TASK ITEM:
Your answer should consist of the lines in the following data that contain "document".

DATA PROVIDED:
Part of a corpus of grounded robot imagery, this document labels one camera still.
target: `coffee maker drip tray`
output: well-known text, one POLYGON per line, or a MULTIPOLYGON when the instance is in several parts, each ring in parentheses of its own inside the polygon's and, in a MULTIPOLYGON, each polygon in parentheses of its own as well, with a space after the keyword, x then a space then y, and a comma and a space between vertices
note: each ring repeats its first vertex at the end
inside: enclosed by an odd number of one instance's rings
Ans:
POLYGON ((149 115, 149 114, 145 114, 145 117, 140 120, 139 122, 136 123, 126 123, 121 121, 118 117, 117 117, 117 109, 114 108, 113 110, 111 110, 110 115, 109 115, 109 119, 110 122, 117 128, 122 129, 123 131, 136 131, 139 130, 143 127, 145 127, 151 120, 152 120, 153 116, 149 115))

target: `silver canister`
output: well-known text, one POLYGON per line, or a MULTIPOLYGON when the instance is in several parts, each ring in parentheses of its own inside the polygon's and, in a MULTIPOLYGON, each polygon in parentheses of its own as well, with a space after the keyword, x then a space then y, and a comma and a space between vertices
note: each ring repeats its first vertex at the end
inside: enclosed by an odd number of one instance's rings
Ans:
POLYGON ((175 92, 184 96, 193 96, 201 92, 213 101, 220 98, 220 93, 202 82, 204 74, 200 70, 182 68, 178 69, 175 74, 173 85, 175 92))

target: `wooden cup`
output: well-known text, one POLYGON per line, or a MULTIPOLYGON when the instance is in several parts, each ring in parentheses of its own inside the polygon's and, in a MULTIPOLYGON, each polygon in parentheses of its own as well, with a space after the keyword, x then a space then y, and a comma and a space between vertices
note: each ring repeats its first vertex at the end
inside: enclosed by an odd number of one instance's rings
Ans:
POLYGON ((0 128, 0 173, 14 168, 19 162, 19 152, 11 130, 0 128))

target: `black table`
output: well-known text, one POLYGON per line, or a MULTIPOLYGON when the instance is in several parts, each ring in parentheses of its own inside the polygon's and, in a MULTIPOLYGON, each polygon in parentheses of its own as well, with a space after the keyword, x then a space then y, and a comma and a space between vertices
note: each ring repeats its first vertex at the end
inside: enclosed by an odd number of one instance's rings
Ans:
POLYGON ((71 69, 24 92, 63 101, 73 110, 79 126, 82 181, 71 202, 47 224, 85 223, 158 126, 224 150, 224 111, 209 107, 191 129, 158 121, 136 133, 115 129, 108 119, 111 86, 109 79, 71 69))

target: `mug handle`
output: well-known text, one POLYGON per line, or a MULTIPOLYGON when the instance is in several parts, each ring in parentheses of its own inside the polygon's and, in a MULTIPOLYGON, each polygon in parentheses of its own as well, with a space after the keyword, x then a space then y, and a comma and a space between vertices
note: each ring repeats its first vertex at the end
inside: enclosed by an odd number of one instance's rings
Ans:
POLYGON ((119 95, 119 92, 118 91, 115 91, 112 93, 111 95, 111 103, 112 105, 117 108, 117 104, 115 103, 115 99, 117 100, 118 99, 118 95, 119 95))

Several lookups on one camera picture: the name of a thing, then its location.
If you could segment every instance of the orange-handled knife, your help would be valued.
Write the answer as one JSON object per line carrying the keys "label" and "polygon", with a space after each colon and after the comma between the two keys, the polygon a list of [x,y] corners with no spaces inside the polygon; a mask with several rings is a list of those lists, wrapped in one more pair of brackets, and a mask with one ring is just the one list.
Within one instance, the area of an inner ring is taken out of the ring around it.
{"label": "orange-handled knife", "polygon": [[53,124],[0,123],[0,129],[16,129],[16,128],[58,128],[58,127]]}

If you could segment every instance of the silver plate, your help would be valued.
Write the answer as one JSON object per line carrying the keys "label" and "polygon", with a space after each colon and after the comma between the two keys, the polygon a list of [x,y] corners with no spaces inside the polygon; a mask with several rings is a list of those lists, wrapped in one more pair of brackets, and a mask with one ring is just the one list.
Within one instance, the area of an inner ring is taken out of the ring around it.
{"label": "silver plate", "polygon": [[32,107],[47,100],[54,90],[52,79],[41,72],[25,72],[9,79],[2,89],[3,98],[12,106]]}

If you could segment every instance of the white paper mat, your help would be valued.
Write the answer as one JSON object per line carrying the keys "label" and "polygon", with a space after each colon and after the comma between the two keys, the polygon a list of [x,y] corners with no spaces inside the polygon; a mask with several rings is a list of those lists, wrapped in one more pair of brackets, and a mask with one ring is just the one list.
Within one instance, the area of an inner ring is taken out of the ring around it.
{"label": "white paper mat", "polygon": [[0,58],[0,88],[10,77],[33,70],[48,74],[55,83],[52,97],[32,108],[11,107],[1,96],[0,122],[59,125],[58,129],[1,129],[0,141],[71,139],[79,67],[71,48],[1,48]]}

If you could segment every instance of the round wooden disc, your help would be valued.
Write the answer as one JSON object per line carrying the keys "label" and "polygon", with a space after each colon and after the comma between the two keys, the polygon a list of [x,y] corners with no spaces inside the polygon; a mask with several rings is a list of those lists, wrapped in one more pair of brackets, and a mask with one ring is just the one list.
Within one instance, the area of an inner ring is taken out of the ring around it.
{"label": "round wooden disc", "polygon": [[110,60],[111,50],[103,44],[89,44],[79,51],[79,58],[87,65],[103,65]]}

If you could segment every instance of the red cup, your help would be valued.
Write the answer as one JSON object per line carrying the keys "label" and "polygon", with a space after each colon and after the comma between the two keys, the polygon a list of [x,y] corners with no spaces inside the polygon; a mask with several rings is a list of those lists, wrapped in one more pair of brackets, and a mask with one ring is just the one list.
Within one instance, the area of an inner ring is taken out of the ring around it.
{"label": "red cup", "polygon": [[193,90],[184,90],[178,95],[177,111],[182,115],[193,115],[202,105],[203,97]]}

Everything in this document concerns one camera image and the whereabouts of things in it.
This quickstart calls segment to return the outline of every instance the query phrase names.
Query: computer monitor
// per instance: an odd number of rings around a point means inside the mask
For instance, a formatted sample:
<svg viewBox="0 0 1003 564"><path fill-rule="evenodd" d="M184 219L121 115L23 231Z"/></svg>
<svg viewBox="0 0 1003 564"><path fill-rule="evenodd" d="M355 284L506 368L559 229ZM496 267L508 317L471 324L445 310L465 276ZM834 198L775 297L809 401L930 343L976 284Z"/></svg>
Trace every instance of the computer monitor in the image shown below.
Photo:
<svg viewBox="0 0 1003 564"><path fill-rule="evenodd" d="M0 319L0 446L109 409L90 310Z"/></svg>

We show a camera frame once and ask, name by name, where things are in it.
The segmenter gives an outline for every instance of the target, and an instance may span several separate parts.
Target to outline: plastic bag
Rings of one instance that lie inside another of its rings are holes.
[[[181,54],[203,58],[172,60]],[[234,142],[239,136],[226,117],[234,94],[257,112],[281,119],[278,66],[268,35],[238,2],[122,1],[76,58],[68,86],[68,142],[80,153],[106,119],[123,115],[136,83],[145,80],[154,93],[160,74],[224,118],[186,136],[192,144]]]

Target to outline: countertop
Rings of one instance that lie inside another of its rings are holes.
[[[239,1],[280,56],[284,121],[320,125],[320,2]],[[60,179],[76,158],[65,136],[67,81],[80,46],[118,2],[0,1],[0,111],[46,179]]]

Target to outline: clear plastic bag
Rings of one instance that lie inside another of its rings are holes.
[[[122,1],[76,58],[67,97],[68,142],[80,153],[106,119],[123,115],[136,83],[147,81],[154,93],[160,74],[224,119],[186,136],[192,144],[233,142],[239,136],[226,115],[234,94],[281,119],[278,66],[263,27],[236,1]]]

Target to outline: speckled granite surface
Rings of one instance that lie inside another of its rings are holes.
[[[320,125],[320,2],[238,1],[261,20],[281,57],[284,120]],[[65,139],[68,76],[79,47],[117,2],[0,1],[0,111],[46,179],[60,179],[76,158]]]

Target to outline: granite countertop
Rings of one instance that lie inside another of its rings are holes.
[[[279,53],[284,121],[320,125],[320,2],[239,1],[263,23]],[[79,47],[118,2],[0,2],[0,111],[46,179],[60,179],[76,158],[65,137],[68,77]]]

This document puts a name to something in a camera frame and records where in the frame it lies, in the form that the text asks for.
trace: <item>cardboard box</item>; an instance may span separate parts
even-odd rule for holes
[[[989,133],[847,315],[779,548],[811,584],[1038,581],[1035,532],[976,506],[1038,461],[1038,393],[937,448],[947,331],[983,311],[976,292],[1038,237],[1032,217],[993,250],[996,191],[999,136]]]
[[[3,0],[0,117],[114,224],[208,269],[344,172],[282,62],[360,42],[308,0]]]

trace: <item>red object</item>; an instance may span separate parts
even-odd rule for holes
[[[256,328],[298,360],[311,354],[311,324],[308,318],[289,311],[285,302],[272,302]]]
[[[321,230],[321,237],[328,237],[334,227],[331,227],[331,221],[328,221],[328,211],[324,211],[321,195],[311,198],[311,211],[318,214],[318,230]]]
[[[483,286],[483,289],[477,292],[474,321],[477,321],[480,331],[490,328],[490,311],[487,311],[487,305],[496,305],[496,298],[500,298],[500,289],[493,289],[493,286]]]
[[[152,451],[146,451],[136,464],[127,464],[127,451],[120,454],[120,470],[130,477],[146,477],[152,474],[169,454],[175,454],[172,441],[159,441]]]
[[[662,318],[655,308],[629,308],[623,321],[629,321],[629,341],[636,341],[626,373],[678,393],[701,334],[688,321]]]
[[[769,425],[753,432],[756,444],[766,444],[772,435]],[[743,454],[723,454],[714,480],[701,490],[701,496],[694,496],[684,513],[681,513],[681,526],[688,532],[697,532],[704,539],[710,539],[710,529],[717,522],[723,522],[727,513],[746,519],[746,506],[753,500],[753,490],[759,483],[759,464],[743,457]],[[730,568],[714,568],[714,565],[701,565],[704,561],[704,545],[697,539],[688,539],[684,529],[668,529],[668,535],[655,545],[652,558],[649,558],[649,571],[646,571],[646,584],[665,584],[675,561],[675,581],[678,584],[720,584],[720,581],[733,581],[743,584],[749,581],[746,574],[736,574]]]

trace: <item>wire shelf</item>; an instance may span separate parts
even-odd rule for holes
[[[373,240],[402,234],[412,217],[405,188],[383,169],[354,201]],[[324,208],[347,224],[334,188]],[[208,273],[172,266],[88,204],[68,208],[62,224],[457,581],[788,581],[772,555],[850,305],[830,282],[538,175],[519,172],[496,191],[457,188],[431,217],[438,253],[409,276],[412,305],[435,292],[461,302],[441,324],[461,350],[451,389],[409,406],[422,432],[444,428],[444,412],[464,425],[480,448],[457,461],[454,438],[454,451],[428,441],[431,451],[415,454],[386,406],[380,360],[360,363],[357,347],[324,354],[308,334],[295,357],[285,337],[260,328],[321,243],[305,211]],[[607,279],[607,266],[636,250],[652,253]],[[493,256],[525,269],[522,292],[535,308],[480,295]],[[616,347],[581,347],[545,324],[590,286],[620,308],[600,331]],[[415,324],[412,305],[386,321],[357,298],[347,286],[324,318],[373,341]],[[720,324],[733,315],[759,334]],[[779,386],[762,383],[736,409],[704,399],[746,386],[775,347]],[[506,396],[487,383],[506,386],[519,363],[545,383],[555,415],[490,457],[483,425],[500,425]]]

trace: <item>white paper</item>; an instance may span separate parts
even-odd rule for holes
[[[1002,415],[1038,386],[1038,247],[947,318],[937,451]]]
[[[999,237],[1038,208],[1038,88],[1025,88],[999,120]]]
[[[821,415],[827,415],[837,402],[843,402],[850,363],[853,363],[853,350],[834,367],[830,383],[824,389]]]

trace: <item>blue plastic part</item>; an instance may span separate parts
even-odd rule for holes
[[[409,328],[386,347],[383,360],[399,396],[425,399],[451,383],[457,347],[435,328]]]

SOLUTION FOR THIS EXERCISE:
Part of a corpus of grounded robot imagery, this document labels one camera still.
Everything in this document concerns one camera image and the whereabouts of things in it.
This document puts a name to something in a camera frame and records where in the frame it lies, in the form that the text asks for.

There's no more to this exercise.